All we know of Jane Bates from Emma is that she married a man by the name of Fairfax, their marriage lasting only long enough to produce a daughter, Jane. I wanted this tragically short relationship to be happy. Having made Jane a young lady of intelligence and courage, and given that her first choice of husband, Captain Weston, would be denied her by canon, I wanted to provide her with a husband who would nurture and fulfill all her excellent qualities and ambitions. Thus I conceived Angus Fairfax. But nothing shows up a person’s merits quite like comparing them with their polar opposite, so I came up with Arthur Sealy as an arch villain and rival for Jane’s affection.
Here, she meets both for the first time out in Brighton with her patroness Mrs Sealy, an invalid widow.

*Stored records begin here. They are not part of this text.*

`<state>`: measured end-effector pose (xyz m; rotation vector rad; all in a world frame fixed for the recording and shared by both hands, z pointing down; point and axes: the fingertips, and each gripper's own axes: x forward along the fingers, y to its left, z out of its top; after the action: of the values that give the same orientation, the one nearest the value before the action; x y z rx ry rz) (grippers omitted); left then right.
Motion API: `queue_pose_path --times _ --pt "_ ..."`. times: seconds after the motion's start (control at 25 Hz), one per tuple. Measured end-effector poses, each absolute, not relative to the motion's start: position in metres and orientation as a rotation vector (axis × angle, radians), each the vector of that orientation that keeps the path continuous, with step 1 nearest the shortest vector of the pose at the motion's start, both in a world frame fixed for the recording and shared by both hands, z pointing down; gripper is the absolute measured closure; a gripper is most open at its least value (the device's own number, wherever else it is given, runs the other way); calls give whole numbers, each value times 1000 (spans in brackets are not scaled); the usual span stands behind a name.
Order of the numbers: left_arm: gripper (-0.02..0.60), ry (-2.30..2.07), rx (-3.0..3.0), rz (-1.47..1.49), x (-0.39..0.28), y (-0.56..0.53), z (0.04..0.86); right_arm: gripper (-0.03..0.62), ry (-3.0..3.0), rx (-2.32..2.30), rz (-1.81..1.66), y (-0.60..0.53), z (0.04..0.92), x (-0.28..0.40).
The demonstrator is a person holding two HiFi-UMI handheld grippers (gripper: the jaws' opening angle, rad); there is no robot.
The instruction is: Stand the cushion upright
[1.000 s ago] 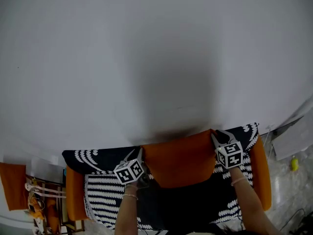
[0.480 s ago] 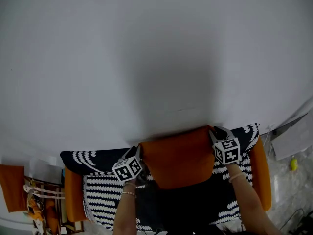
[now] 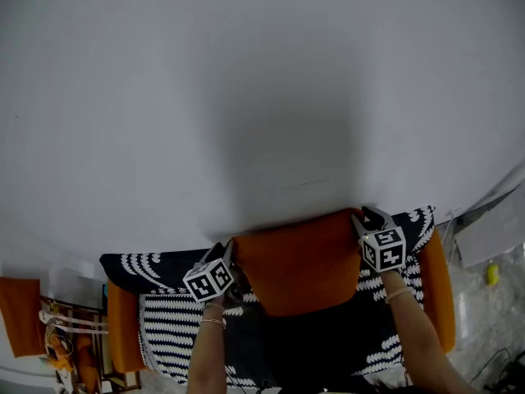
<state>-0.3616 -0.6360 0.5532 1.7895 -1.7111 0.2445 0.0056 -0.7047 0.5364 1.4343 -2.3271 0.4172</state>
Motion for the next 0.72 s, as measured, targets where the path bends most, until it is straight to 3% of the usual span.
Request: queue_pose_path --times 0.72 --pt "405 -1739 1883 210 -342 -591 502 448 -2406 1481 323 -665 479 19"
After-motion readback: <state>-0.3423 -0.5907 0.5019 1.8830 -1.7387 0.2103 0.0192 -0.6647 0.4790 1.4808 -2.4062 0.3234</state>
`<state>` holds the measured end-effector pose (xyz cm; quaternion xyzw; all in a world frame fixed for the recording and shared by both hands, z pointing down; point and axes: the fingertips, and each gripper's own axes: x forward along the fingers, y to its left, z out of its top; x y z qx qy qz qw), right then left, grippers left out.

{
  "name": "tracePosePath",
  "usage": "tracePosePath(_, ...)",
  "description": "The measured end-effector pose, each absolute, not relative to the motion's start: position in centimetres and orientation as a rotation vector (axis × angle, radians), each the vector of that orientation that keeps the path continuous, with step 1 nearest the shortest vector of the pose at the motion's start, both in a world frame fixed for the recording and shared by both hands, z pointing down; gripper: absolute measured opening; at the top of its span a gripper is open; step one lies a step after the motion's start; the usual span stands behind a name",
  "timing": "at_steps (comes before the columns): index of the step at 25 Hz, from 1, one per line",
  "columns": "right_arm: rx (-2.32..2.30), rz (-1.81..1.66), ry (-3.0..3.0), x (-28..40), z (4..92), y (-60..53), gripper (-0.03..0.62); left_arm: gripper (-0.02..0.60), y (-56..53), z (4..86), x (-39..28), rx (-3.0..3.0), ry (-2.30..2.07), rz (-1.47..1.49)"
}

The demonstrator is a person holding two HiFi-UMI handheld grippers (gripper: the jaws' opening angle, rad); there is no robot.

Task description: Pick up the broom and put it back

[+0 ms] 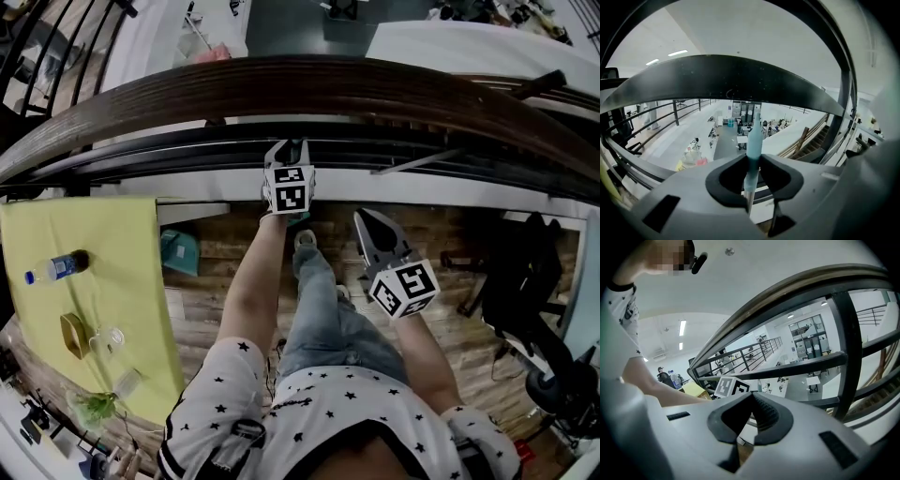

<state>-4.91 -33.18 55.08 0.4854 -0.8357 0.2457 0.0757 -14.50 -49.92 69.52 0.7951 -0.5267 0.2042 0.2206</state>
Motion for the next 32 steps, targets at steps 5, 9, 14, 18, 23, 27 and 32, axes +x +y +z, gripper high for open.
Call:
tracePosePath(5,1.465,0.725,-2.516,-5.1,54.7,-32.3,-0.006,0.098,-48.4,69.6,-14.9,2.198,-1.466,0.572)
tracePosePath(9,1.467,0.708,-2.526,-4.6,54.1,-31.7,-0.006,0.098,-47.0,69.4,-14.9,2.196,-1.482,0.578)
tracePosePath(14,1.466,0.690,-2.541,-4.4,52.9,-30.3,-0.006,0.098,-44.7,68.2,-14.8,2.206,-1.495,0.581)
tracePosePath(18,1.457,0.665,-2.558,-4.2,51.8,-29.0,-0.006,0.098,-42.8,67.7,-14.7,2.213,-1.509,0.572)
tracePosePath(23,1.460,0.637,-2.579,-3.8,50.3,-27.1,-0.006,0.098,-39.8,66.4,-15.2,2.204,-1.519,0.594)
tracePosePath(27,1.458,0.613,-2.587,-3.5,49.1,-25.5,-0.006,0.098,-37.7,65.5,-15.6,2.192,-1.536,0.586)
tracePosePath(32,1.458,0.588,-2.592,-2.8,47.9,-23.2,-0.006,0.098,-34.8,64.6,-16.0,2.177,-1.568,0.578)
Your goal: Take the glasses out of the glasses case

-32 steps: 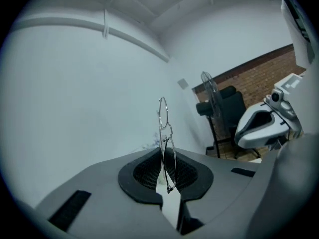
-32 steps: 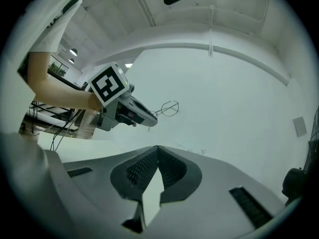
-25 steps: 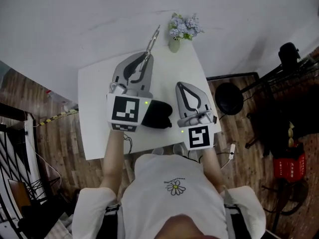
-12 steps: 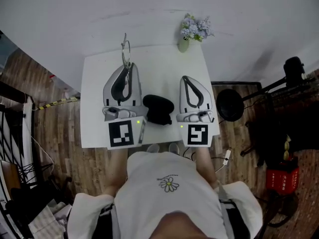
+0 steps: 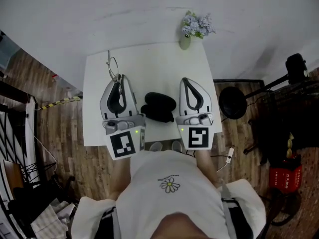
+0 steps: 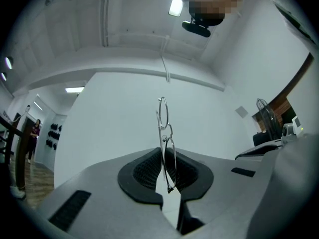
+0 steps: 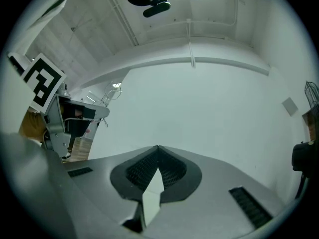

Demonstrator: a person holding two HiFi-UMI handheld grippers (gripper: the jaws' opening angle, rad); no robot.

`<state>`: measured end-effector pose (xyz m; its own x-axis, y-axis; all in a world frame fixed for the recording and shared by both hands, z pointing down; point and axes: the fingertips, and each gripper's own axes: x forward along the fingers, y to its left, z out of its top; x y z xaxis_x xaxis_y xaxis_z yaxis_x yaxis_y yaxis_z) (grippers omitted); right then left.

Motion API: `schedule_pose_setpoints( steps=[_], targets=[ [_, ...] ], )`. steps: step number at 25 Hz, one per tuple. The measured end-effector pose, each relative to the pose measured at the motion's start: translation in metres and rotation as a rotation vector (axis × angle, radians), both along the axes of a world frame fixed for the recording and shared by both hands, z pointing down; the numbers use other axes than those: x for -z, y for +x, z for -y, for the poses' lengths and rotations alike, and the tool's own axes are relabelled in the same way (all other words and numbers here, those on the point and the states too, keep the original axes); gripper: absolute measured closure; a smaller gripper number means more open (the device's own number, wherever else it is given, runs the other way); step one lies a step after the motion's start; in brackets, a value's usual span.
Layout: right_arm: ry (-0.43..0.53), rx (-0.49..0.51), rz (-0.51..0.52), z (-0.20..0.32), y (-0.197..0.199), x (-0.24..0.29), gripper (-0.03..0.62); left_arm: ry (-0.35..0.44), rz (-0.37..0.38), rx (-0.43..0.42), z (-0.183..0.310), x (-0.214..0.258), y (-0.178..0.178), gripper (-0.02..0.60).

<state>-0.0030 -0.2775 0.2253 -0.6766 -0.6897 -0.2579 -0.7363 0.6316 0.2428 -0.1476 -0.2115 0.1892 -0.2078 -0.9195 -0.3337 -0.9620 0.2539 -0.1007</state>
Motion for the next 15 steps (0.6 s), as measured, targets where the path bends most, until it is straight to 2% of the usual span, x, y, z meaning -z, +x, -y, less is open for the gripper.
schedule_pose_setpoints(
  steps=[15],
  targets=[
    [0.006, -0.016, 0.002, -0.004, 0.011, 0.005, 0.585, 0.025, -0.026, -0.005, -0.004, 0.006, 0.009, 0.541]
  ],
)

‘Good day, Arthur. I was not aware you were in town.’

Mrs Sealy addressed an extremely tall, very broad-shouldered young man with a heavy brow beneath a beetling cliff of forehead and a thick mop of unruly hair. His frock-coat was finely cut, his stock tied very tight and high, a froth of lace fell from his cuff. Altogether he cut a handsome – even brilliant – figure but it was a brutal, rather frightening beauty. Jane did not think she had ever seen such a toweringly large man; his physical presence was quite oppressive – he threw their table into shadow – and the expression on his face by no means denoted a benign character. His face was hard, his eye proud and cold. Since Mrs Sealy did not offer her hand he lifted it from her lap and bowed over it, placing a kiss on a particularly large and brilliant stone on her finger. ‘I wished to surprise you, Mama. I hope you are pleasantly surprised.’

‘I am astonished, indeed,’ said Mrs Sealy, retrieving her hand. ‘I thought it understood between us that you would be on the continent for many months.’
‘It was my fixed intention to remain abroad, but it cannot be done without funds. Who is this charming young lady, Mama? Won’t you introduce me?’
‘This is my companion, Miss Bates,’ Mrs Sealy said reluctantly. ‘Miss Bates, this is the Admiral’s son by his first wife, Arthur Sealy.’
‘Good day to you Miss Bates,’ said Arthur Sealy with a predatory smile, ‘I am charmed to make your acquaintance. Do you attend the Assembly this evening? I would be honoured to engage you for the first dances.’
‘Miss Bates does not dance,’ Mrs Sealy said quickly.
‘She certainly ought to, then,’ Mr Sealy drawled, ‘she should not deprive a fellow of such a partner. I overheard you telling that gentleman that you are going to the Rookery. I think I will join you. It is a delightful afternoon for a stroll in the gardens is it not Mama? Oh, but I forget,’ with a cruel, mirthless laugh, ‘you can not stroll.’
‘I am afraid that won’t be possible,’ Mrs Sealy replied. ‘We are going as guests…’
‘Of Captain Bates. Yes, I heard. An excellent man and an old acquaintance. He will not mind my joining you.’
‘I will mind,’ Mrs Sealy said, ‘we have particular family reasons for meeting Captain Bates this afternoon and your presence would frustrate them. Arthur I pray you would leave us now. If you wish to call in the morning you may do so.’
‘Family reasons?’ Mr Sealy cried. ‘Since I am family I can think of no better reason for me to do myself the pleasure of joining your party. It will be a duty, indeed, if ‘family’ is at the crux of it. What do you plan to do behind my back, I wonder?’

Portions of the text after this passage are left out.